Despite these difference of opinion between the Misratans and their Islamist allies, the Misratans have since come round and Operation Libya Dawn announced this week that the Greater Tripoli Revolutionaries Shura Council is “the only legitimate representative of the revolutionaries in Tripoli.”
So far this new council is being circumspect about its intentions, employing a discourse that claims to be against terrorism and that supports the rule of law. However, it is likely that this is a veneer and that the Islamist brigades have been only moderately reined in by the Misratans. The creation of a Sebha Revolutionaries Shura Council this week, which stated that its aim was to establish the rule of Allah and his Prophet, certainly suggests what the real intentions of the new Tripoli council are — establishing Islamic governance which is to be expanded to all of Libya.

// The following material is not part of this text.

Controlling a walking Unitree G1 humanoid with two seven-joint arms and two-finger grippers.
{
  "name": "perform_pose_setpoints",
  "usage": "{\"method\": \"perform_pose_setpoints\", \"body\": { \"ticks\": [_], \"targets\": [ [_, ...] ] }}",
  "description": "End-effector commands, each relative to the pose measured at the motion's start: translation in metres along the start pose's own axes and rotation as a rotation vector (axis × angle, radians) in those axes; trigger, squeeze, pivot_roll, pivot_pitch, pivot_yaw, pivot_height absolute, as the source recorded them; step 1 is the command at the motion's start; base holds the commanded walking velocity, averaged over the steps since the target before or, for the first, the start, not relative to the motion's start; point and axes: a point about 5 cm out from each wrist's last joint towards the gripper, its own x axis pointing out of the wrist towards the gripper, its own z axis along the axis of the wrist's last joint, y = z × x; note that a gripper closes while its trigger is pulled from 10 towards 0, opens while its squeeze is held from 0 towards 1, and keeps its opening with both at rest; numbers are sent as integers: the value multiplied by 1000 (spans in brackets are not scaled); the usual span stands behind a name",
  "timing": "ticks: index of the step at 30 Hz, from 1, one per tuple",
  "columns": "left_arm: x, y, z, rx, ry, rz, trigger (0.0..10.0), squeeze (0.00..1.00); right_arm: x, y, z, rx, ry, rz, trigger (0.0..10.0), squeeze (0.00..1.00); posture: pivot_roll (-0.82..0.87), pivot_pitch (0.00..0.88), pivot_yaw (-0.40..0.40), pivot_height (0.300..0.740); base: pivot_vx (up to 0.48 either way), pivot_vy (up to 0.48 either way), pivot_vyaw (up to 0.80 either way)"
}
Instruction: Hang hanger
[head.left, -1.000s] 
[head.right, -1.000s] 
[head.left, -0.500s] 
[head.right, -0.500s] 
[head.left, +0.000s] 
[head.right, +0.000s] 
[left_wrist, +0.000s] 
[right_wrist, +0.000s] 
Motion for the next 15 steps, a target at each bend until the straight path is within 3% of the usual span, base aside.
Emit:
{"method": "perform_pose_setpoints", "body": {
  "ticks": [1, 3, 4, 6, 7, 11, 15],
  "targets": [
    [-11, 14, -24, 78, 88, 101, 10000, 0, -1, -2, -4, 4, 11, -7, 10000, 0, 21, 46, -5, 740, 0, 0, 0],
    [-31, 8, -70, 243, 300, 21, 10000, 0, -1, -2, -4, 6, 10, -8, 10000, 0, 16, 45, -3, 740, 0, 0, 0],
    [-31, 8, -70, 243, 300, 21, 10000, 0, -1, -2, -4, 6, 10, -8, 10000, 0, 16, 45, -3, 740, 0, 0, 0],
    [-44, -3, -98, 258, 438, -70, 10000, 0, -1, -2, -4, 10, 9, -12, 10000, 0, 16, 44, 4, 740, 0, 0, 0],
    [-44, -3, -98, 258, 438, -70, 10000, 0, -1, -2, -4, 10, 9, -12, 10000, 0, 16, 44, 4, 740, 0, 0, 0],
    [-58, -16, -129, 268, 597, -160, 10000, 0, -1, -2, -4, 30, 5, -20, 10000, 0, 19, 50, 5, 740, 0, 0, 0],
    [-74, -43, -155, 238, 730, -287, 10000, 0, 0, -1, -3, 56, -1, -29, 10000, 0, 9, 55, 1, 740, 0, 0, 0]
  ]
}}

The officially defunct General National Congress (GNC) is still insisting that it is Libya’s only legitimate legislative power and has been pressing ahead with its efforts to establish a parallel ruling structure to the House of Representatives (HoR). In its first reconvened session on 25 August that was reportedly attended by just 45 members, it voted to appoint Omar Al-Hassi as Prime Minister. Al-Hassi is a hard line Islamist and the former head of the Integrity Commission, the first body that was set up to weed out those with links to the former regime.